RedHill Biopharma Announces EnteraGam® Poster Presentation at the ISPOR 20th Annual European Congress

TEL-AVIV, Israel and RALEIGH, N.C., Nov. 06, 2017 (GLOBE NEWSWIRE) -- RedHill Biopharma Ltd. (NASDAQ:RDHL) (Tel-Aviv Stock Exchange:RDHL) (“RedHill” or the “Company”), a specialty biopharmaceutical company primarily focused on late clinical-stage development and commercialization of proprietary drugs for gastrointestinal and inflammatory diseases and cancer, today announced a planned poster presentation relating to EnteraGam^® (serum-derived bovine immunoglobulin/protein isolate, SBI)¹, one of RedHill’s commercial products, at the International Society for Pharmacoeconomics and Outcomes Research (ISPOR) 20^th  Annual European Congress, on Tuesday, November 7, 2017, from 09:45 AM – 1:30 PM (GMT), at the Scottish Event Campus in Glasgow, Scotland.

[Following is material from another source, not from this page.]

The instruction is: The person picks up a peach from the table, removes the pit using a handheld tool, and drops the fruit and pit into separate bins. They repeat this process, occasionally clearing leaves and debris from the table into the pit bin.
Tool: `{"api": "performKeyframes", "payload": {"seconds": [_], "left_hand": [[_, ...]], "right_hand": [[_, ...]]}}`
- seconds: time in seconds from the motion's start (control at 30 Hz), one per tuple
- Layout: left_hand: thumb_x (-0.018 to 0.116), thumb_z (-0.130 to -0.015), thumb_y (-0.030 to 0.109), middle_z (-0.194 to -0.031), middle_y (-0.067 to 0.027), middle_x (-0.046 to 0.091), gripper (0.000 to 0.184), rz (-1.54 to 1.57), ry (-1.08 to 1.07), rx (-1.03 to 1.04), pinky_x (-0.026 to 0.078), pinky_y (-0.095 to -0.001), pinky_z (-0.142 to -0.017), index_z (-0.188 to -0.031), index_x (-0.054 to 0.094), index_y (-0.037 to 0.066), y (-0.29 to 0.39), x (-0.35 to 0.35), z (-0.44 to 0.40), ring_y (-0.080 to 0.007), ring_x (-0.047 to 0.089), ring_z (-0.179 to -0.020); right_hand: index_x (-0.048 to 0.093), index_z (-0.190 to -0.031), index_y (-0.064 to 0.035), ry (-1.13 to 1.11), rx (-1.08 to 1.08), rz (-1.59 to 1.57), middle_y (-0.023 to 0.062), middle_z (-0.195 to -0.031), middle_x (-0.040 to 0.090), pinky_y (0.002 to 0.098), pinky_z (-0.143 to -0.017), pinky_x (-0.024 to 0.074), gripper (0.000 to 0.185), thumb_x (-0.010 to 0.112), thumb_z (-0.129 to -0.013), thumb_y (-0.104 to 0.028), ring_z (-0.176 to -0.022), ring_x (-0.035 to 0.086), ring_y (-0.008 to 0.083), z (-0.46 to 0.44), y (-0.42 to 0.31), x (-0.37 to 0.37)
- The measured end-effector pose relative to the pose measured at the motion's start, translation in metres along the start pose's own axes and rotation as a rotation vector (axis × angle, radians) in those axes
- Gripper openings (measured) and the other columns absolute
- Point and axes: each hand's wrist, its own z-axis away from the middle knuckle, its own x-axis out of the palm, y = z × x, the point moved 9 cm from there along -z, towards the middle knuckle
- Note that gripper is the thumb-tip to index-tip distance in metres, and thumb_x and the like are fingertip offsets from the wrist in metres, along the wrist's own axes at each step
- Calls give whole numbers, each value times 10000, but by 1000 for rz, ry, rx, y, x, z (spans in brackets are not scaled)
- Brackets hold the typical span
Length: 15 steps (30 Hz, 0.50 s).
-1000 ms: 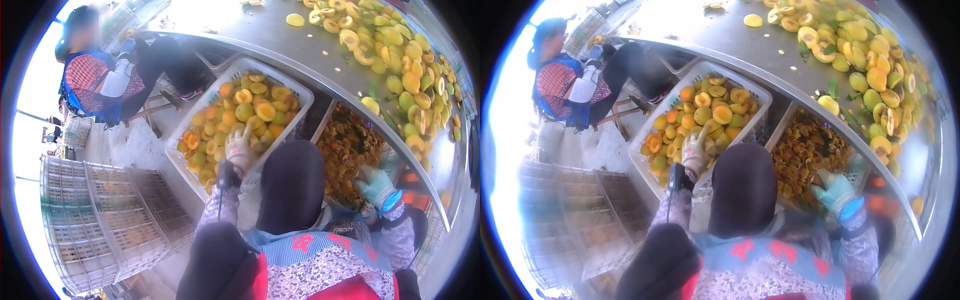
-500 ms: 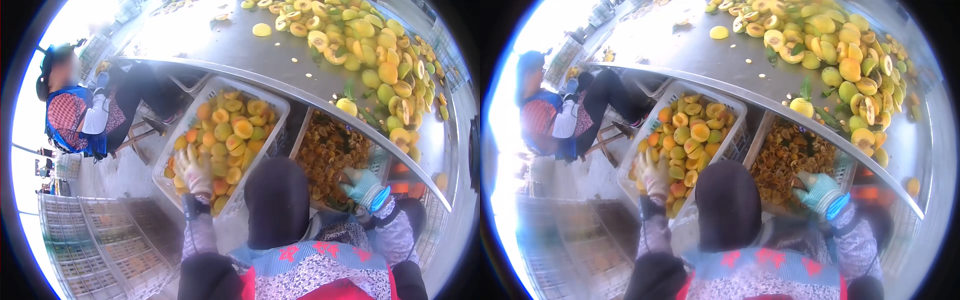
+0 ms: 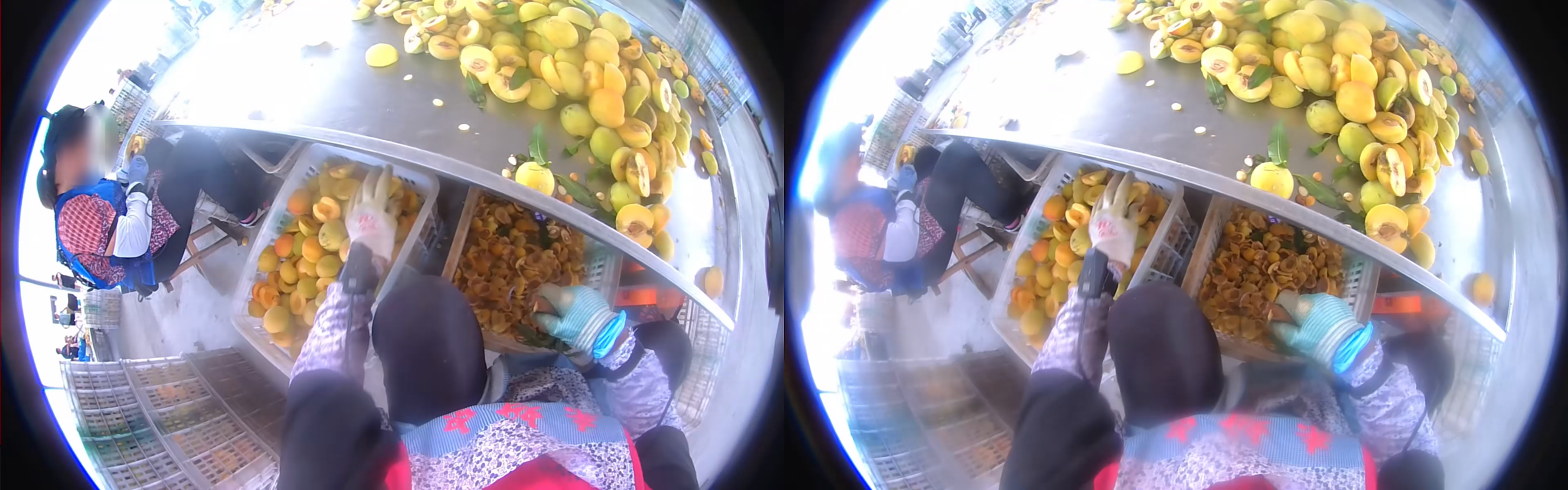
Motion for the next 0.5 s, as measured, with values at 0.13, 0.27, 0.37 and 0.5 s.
{"api": "performKeyframes", "payload": {"seconds": [0.13, 0.27, 0.37, 0.5], "left_hand": [[596, -868, 181, -1322, -143, 580, 417, 89, -269, 442, 435, -429, -1003, -1283, 608, 138, 13, 61, 0, -305, 498, -1293], [573, -917, 204, -1239, -140, 635, 400, 272, -564, 36, 428, -487, -995, -1306, 578, 109, -19, 73, -15, -332, 595, -1168], [567, -919, 212, -1225, -162, 633, 389, 89, -298, 339, 431, -490, -982, -1270, 580, 47, -20, 88, 8, -343, 581, -1172], [590, -886, 217, -1238, -179, 612, 414, 23, -278, 427, 386, -477, -1049, -1259, 578, 38, -2, 93, 5, -349, 532, -1223]], "right_hand": [[605, -1060, -58, 59, -19, -13, 205, -840, 666, 476, -719, 526, 358, 666, -858, -348, -822, 660, 408, 0, 7, -6], [603, -1029, -56, 49, -66, 12, 201, -822, 662, 470, -710, 531, 336, 665, -855, -337, -799, 661, 405, 3, 0, -8], [601, -1003, -56, 15, 7, -35, 201, -811, 660, 469, -704, 530, 320, 663, -853, -331, -785, 660, 403, 0, 2, -6], [603, -993, -62, 64, 35, -59, 200, -812, 662, 467, -703, 530, 312, 665, -851, -332, -784, 664, 399, -12, -1, -7]]}}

EnteraGam^® is a medical food intended for the dietary management of chronic diarrhea and loose stools, which must be administered under medical supervision. EnteraGam^® is one of three gastrointestinal products promoted by RedHill’s sales force in the U.S., together with Donnatal^® (Phenobarbital, Hyoscyamine Sulfate, Atropine Sulfate, Scopolamine Hydrobromide)² and Esomeprazole Strontium Delayed-Release (DR) Capsules 49.3 mg³.  RedHill licensed the exclusive U.S. rights to EnteraGam® from Entera Health Inc. (“Entera Health”).

The poster⁴, entitled “Economic and Clinical Impact of Serum-Derived Bovine Immunoglobulin / Protein Isolate (SBI) in the Management of Chronic Diarrhea in Inflammatory Bowel Disease (IBD)”, presents data from a pharmacoeconomic study conducted by Entera Health. The aim of the study was to evaluate the real-world economic and clinical impact of EnteraGam^® (SBI) use in patients suffering from IBD. The authors conclude that inclusion of EnteraGam^® for the management of chronic diarrhea in IBD can offer clinical benefits of overall disease management, while also lowering the overall cost to the healthcare system and patients, resulting in net savings primarily due to a reduction in utilization of high-cost prescription medications.

Numerous publications of clinical studies and retrospective chart reviews support the use of SBI in the dietary management of chronic diarrhea and loose stools⁵. The combined effect of SBI is intended to fulfill a distinctive nutritional requirement associated with various gastrointestinal conditions, where chronic diarrhea or loose stools are present and normal dietary proteins alone are insufficient. SBI has been shown in clinical studies to reduce loose stools and improve stool consistency as well as other symptoms, such as abdominal pain, bloating and urgency in patients with chronic diarrhea and loose stools⁶. Several studies in patients suffering from IBD, such as ulcerative colitis and Crohn’s disease, where SBI was given due to uncontrolled chronic diarrhea and loose stools, suggest that SBI improves management of chronic diarrhea and loose stools in patients who are refractory or partially responding to traditional therapies⁷. SBI has also been studied in patients with fecal incontinence with chronic diarrhea, in patients with celiac and non-celiac gluten sensitivity with chronic diarrhea and in additional gastrointestinal conditions⁸.

About EnteraGam^®:
EnteraGam^® (serum-derived bovine immunoglobulin/protein isolate, SBI) is a medical food product intended for the dietary management of chronic diarrhea and loose stools. EnteraGam^® must be administered under medical supervision. EnteraGam^® binds microbial components⁹, such as toxic substances released by bacteria that upset the intestinal environment. This helps prevent them from penetrating the lining of the intestine, which may contribute to chronic diarrhea and loose stools in people who have specific intestinal disorders¹⁰.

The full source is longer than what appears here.